(Task details): Return the lines below in which the string "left" occurs.
========================================================================
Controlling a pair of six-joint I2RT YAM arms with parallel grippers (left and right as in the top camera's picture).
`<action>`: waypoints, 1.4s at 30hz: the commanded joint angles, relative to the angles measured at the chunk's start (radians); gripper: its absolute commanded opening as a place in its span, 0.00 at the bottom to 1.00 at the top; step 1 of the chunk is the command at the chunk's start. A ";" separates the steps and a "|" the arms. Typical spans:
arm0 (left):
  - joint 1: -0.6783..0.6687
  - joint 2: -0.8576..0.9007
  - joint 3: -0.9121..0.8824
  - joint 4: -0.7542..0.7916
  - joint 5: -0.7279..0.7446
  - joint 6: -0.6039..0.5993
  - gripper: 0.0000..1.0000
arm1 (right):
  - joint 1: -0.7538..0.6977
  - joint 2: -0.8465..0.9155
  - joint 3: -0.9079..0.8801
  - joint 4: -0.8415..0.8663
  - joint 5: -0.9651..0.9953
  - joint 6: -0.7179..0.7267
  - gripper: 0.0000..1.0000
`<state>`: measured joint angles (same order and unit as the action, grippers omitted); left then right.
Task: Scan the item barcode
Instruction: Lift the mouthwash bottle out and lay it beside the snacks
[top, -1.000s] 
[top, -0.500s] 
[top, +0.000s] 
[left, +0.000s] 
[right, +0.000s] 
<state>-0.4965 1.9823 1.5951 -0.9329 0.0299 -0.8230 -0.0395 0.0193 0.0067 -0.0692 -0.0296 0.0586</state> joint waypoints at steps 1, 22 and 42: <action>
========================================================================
(Solution below):
Controlling a pair of six-joint I2RT YAM arms with parallel grippers (left and right as in the top camera's picture).
arm0 (left):
`<state>`: measured joint angles (same order and unit as the action, grippers omitted); left then right.
[left, +0.000s] 

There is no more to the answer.